Daniel English took a leave of absence from his job as game warden and was a constant presence and help to Meloux and Rainy, splitting wood for the many fires in Meloux’s sacred ring or to heat the Grandfathers for the sweats in Meloux’s lodge. He made frequent trips to Allouette on the Iron Lake Reservation or to Bad Bluff in order to ferry friends or relatives to Crow Point for the ceremonies. In the healing of Jenny, whose spirit had been torn badly by her killing of the man called Windigo, Daniel was an important presence, a source of a kind of balm that neither the old Mide nor Cork could offer. He helped with Waaboo and the other kids, too, and Cork saw in this good man so much to admire. He hoped that beyond this season of healing they would see more of him.
The damage done to Mariah Arceneaux and Raven Duvall ran deep. It was a ravaging of spirit that had, in many ways, gone on most of their short lives. The ceremonies were a strong part of the healing—Meloux believed deeply in the power of these ancient traditions—and the benefit was obvious.
The deposed testimony of Mariah was an element in the arrest and eventual prosecution of John Boone Turner in the death of Carrie Verga. She also helped nab Carrie’s stepfather, Demetrius Verga. In the warranted search of Verga’s home in Bayfield, Wisconsin, Joe Hammer of the Bayfield County Sheriff’s Department found a plethora of child and teen pornography, including incriminating photos of his sexual relationship with Carrie. The investigation also uncovered a list of prominent business associates who’d been guests on his sailboat and to whom Verga had probably prostituted his stepdaughter. The testimony of Raven
Duvall would help the Minnesota Bureau of Criminal Apprehension investigate and, eventually, aid in the successful prosecution of Samuel Leland French, aka Maiingan, aka Manny, for a number of criminal activities. These included the murder of a young girl named Melissa Spry, who’d run away from the Grand Portage Reservation more than a year earlier and had never been seen there again. Robert Two Bears, who’d called himself Brick, and who’d run from the scene at the trailer with his hands cuffed behind his back, hadn’t been hard to locate. Within a day of the incident at the trailer, the Williams County sheriff’s people had him in custody. Ultimately, the convictions resulting from his numerous outstanding felony warrants ensured that, for a very long time, the sky above him would be only a small patch of ephemeral blue framed by the obdurate gray of stone prison walls. As for the girls who’d been in the trailer with Mariah, they’d simply vanished, in the way of all small, frightened creatures.

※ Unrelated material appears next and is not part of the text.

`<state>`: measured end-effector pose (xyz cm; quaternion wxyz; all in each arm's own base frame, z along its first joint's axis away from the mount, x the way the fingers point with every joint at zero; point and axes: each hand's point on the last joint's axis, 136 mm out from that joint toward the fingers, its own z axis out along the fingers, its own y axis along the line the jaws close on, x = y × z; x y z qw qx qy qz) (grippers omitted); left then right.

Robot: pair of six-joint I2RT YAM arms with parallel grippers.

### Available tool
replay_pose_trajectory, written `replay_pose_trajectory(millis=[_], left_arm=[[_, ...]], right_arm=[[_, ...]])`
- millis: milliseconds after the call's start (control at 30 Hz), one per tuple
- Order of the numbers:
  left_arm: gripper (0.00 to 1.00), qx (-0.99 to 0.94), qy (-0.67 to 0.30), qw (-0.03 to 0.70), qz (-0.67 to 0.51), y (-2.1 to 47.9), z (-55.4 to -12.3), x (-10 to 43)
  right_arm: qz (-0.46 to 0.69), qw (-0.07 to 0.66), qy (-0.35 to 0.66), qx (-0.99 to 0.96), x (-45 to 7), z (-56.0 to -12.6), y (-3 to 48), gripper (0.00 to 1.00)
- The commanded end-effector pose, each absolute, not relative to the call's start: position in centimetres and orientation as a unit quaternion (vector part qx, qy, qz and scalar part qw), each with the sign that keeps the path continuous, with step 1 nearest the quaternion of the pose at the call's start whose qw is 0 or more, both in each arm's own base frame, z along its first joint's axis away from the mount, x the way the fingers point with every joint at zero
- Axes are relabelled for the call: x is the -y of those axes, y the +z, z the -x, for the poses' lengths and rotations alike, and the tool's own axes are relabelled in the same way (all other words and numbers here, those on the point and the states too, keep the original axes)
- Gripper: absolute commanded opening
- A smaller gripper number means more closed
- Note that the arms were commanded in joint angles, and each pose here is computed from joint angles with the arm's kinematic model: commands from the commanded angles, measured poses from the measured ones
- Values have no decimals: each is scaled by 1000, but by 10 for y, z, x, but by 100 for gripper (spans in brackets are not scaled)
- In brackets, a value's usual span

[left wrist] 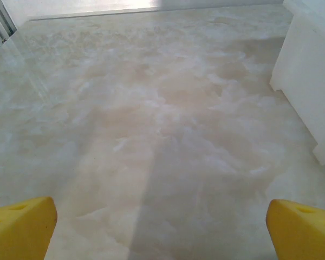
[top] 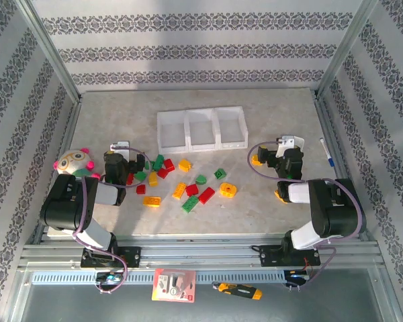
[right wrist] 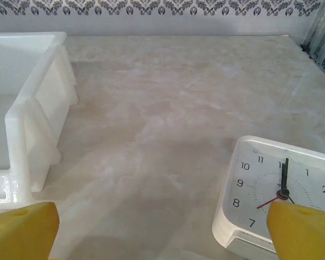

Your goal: Sort the legos into containers by color

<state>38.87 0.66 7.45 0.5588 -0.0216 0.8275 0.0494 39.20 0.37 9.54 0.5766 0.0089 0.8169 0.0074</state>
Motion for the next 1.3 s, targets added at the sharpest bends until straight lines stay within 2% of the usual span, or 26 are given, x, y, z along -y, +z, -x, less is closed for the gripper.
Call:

By the time the leaves had begun to turn in Tamarack County and the morning air was brisk, the ceremonies had become less frequent and the visitors fewer. Meloux called for a final gathering of those whose lives would forever be bound by the deaths that summer. Daniel and Jenny and Mariah and Raven helped to build the fire. When the daylight had gone completely and stars became like frost against the windowpane of the night sky and the moon poured silver over the great Northwoods, they gathered around the sacred fire ring on the shore of Iron Lake.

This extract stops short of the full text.